The data Block Start
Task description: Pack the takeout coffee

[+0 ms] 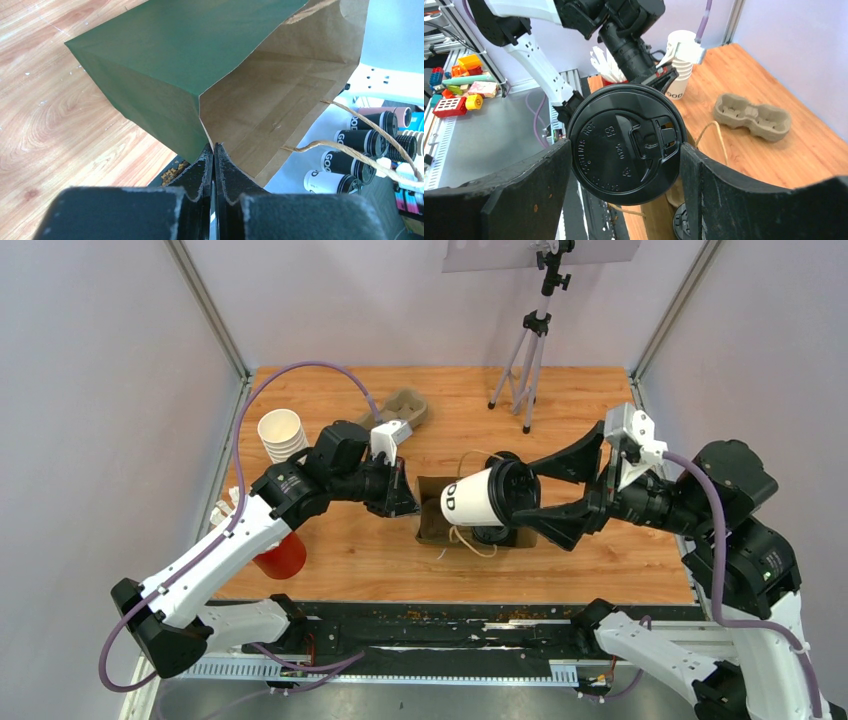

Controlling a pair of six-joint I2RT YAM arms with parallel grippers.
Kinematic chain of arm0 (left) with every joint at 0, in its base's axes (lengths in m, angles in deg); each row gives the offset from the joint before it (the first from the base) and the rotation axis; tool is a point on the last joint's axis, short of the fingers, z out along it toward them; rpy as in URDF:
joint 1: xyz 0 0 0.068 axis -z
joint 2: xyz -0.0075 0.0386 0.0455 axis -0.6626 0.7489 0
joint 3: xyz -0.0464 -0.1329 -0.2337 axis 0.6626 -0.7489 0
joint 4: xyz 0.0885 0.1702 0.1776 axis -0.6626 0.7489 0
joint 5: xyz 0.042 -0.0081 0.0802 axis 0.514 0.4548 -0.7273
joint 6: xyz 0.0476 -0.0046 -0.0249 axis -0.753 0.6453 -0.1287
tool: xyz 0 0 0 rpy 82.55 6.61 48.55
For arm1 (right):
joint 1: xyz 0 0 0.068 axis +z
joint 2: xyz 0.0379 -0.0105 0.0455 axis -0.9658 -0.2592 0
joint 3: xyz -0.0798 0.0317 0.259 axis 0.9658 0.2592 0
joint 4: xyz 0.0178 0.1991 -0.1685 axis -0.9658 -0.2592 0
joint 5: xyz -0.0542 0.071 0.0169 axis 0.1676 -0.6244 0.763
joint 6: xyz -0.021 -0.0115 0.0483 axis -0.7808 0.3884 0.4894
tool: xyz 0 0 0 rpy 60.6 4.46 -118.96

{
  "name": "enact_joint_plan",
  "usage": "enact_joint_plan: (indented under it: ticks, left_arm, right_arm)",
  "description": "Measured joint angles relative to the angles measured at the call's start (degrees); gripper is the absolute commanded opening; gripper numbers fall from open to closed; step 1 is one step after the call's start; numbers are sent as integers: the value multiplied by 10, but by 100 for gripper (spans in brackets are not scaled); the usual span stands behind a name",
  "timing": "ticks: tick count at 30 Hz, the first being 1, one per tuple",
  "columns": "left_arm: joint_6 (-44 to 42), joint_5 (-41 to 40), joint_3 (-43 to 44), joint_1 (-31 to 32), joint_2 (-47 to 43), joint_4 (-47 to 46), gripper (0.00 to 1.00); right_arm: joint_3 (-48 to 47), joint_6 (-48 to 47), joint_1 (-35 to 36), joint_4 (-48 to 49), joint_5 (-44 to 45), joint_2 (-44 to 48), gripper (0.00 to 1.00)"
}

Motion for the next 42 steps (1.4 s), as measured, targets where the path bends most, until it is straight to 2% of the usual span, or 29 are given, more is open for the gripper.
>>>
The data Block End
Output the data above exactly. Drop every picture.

**Final answer:**
Task description: Pack the takeout coffee

[+0 ms] 

Controlling a pair of six-joint I2RT YAM arms with parallel grippers.
Kinematic chain of arm0 (left) with every joint at 0, in its base's axes (lengths in m, angles in deg); each row gives the offset from the joint before it (the first from the base) and the rotation axis; tool is a point on the last joint's axis, short of the fingers, z out along it toward them; rpy as in URDF:
joint 1: xyz 0 0 0.068 axis -z
joint 2: xyz -0.0075 0.0386 0.0455 axis -0.6626 0.7489 0
joint 3: xyz -0.0464 -0.1329 -0.2337 axis 0.6626 -0.7489 0
joint 4: xyz 0.0885 0.1702 0.1776 axis -0.6626 0.7489 0
joint 5: xyz 0.042 -0.0081 0.0802 axis 0.514 0.4548 -0.7273
joint 6: xyz 0.0476 -0.0046 -0.0249 axis -0.753 0.6453 -0.1287
tool: xyz 0 0 0 rpy 82.55 6.61 48.55
For arm1 (right):
joint 1: xyz 0 0 0.068 axis +z
joint 2: xyz 0.0379 -0.0105 0.0455 axis -0.9658 -0.2592 0
joint 3: xyz -0.0798 0.0317 0.259 axis 0.9658 0.2592 0
joint 4: xyz 0.0178 0.1991 -0.1685 axis -0.9658 -0.2592 0
joint 5: xyz -0.0542 0.071 0.0169 axis 0.1676 -0.6244 0.763
joint 6: xyz -0.021 -0.0115 0.0483 axis -0.7808 0.3884 0.4894
tool: xyz 0 0 0 rpy 60.6 4.46 -118.96

{
  "name": "enact_joint_plan",
  "usage": "enact_joint_plan: (indented under it: ticks, left_arm, right_arm)",
  "description": "Measured joint angles relative to the angles measured at the call's start (degrees); gripper is the absolute commanded opening; gripper numbers fall from open to closed; step 1 is one step after the call's start; numbers are sent as integers: the value multiplied by 10, but by 100 for gripper (spans in brackets are not scaled); the usual span stands behind a name",
  "timing": "ticks: tick count at 30 Hz, the first being 1, one per tuple",
  "columns": "left_arm: joint_6 (-44 to 42), joint_5 (-41 to 40), joint_3 (-43 to 44), joint_1 (-31 to 32), joint_2 (-47 to 43), joint_4 (-47 to 46), gripper (0.00 to 1.00); right_arm: joint_3 (-48 to 47), joint_6 (-48 to 47), joint_1 (-35 to 36), joint_4 (-48 to 49), joint_5 (-44 to 45), joint_2 (-44 to 48), gripper (0.00 to 1.00)"
}

Motion for the next 42 steps (1.4 s), as measured, targets where the path bends most, until it is straight to 2% of the usual span, or 29 are given, more is open for the gripper.
>>>

This answer requires nothing else.